We’ll break this down into two core snippets: (i) streaming data from the LLM’s API and re-streaming data to the frontend, and (ii) the frontend receiving the data from the backend.
To stream data from OpenAI’s API, initialize it, set-up an endpoint, and write a request with stream
set to true
.
Additionally, we’ll use a Content-Type
header of text/event-stream
and a Connection
header of keep-alive
to re-stream events via server-side events to the frontend.
//configure OpenAI
const configuration = new Configuration({
apiKey: process.env.OPENAI_API_KEY,
});
const openai = new OpenAIApi(configuration);
// streaming endpoint
app.get('/stream', async (req, res) => {
const userQuery = req.query.query;
res.setHeader('Content-Type', 'text/event-stream');
res.setHeader('Cache-Control', 'no-cache');
res.setHeader('Connection', 'keep-alive');
try {
const response = await openai.createCompletion({
model: "gpt-4o-mini",
prompt: userQuery,
max_tokens: 100,
stream: true, // Enable streaming
}, { responseType: 'stream' });
//stream the data as it comes in
response.data.on('data', (chunk) => {
const lines = chunk
.toString('utf8')
.split('\n')
.filter((line) => line.trim() !== '');
for (const line of lines) {
const message = line.replace(/^data: /, '');
if (message === '[DONE]') {
res.write('data: [DONE]\n\n');
return res.end();
}
try {
const parsed = JSON.parse(message);
const token = parsed.choices[0].text;
res.write(`data: ${token}\n\n`);
} catch (error) {
console.error('Error parsing stream chunk', error);
}
}
});
} catch (err) {
console.error(err);
res.status(500).json({ error: 'Failed to stream data from OpenAI' });
}
});
app.listen(3000, () => {
console.log('Server is running on port 3000');
});
Next, we’ll use the EventSource
API to receive the data from the backend.

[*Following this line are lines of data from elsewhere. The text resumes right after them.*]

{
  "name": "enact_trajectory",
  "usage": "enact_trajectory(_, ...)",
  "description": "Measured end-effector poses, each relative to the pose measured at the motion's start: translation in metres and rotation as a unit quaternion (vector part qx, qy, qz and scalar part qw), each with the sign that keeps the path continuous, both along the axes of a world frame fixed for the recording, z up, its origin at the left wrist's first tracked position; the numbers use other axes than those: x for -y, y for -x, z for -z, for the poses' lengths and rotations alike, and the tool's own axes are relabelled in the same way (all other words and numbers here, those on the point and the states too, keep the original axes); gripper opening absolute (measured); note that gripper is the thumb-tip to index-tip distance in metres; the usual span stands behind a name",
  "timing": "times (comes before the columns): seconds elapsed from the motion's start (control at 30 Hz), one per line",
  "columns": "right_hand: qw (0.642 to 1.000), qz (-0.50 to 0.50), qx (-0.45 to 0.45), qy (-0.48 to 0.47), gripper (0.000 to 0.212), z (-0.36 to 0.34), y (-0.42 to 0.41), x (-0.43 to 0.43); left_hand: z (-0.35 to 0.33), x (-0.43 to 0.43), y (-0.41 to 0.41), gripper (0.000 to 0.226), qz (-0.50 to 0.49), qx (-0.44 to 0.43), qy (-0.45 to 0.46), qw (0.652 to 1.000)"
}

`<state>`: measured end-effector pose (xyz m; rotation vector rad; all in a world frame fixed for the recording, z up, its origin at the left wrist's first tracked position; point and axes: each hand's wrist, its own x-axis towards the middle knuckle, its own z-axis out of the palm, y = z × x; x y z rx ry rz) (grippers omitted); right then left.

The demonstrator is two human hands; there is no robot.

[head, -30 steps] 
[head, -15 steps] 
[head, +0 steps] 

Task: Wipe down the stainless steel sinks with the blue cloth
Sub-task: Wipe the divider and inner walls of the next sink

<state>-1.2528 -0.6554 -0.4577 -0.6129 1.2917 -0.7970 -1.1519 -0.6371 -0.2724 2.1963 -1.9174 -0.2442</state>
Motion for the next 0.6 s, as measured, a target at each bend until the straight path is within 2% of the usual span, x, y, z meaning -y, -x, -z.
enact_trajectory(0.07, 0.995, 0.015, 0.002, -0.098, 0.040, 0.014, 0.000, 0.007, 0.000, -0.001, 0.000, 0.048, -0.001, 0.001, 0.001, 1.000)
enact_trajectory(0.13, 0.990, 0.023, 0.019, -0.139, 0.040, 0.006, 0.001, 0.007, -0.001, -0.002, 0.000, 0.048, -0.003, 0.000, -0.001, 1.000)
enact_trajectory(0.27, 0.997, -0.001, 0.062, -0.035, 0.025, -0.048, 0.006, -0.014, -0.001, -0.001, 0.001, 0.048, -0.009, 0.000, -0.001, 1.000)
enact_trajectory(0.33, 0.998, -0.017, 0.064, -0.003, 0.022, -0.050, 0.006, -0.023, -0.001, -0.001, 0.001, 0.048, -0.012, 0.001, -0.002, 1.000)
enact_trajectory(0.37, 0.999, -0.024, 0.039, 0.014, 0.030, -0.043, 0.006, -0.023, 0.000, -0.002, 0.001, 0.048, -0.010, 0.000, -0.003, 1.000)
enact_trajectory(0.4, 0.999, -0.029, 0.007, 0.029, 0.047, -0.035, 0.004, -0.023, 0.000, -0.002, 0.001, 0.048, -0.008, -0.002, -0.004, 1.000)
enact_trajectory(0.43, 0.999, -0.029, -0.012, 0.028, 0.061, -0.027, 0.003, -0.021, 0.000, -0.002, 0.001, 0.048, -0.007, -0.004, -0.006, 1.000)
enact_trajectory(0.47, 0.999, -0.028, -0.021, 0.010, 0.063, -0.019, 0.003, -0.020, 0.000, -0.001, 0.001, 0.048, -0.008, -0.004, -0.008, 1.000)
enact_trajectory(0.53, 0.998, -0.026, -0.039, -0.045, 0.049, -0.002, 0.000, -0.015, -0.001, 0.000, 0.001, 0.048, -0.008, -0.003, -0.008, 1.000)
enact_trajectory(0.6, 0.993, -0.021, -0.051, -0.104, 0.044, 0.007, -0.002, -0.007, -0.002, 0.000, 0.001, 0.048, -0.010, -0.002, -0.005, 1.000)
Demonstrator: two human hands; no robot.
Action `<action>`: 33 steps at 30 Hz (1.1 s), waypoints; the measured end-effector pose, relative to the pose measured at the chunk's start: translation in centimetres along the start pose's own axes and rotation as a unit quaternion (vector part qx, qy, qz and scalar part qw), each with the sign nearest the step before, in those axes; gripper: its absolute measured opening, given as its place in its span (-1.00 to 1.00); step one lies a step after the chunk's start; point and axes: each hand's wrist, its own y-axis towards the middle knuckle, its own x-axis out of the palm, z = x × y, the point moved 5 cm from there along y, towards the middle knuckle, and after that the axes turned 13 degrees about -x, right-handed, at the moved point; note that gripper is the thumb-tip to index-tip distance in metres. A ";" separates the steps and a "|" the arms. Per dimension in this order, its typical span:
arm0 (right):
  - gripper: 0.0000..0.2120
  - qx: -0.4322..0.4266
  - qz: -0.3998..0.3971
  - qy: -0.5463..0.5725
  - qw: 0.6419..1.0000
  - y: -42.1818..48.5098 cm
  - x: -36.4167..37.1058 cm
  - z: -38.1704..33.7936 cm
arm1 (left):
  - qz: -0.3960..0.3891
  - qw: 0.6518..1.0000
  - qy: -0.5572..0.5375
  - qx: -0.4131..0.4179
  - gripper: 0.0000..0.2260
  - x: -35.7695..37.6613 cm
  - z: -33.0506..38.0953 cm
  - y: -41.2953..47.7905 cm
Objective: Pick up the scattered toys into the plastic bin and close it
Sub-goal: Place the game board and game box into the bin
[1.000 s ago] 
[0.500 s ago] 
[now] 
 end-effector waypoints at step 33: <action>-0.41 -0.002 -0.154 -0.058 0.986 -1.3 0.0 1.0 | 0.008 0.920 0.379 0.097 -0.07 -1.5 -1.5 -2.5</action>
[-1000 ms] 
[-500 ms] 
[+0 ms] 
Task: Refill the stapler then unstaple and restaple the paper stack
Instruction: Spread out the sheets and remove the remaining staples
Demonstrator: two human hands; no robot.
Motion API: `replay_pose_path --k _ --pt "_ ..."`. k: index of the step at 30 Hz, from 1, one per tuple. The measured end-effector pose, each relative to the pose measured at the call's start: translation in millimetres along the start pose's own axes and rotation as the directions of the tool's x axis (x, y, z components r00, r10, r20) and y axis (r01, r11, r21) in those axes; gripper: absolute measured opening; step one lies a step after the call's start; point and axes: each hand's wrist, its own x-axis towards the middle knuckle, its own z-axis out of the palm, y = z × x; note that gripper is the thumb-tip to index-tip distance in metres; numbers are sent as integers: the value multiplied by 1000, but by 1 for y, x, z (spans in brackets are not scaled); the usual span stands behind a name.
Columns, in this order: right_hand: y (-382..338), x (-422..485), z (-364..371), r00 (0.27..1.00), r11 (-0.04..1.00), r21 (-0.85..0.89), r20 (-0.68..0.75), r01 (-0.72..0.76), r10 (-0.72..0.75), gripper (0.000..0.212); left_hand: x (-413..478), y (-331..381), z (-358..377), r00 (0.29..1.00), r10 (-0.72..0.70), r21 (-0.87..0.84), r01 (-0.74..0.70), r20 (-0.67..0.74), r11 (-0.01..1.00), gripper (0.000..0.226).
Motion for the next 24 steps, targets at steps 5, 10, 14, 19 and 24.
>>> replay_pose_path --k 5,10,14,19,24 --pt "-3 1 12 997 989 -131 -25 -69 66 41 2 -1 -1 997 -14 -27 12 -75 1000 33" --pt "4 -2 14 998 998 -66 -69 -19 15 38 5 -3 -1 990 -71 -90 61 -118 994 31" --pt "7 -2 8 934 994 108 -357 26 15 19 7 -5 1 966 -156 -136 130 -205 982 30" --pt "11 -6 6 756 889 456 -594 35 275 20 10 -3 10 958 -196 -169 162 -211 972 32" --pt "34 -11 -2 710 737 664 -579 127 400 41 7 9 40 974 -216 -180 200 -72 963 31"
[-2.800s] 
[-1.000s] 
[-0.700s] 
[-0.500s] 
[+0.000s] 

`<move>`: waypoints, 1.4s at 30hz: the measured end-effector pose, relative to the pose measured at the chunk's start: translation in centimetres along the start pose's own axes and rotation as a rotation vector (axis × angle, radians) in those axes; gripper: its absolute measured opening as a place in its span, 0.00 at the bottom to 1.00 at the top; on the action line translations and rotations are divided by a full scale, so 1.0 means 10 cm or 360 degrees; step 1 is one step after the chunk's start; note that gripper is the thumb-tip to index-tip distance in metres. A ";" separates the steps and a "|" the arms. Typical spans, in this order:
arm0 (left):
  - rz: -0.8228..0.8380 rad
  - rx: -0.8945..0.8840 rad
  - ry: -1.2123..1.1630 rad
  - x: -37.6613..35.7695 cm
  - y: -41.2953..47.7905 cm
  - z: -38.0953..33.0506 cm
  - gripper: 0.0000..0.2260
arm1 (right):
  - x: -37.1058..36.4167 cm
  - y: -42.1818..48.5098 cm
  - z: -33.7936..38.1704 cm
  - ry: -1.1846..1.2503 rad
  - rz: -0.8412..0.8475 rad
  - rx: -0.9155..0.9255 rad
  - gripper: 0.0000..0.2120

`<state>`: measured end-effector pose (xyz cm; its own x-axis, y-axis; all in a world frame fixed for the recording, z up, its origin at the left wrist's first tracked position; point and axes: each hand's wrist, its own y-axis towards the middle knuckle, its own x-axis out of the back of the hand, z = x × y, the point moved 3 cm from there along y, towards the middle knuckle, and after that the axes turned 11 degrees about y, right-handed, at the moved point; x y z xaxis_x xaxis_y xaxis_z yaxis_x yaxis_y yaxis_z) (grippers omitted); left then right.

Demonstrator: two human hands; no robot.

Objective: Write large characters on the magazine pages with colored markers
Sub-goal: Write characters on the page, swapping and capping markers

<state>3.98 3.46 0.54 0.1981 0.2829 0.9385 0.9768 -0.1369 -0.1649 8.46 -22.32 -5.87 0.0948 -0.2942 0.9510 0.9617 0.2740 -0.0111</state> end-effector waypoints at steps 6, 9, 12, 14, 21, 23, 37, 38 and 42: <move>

const eventSource = new EventSource('http://example.com/stream?query=Hello LLM');
//receive streamed data
eventSource.onmessage = function(event) {
//do something with event.data
};
eventSource.onerror = function(event) {
console.error("Error occurred:", event);
eventSource.close();
};
And that’s it! You’ll receive data as it is made available from the LLM, with the backend serving as the pipe.
Using a strategy like the above, or another strategy discussed in this article, you’ll be able to efficiently receive data from a LLM even when generation delays are non-trivial.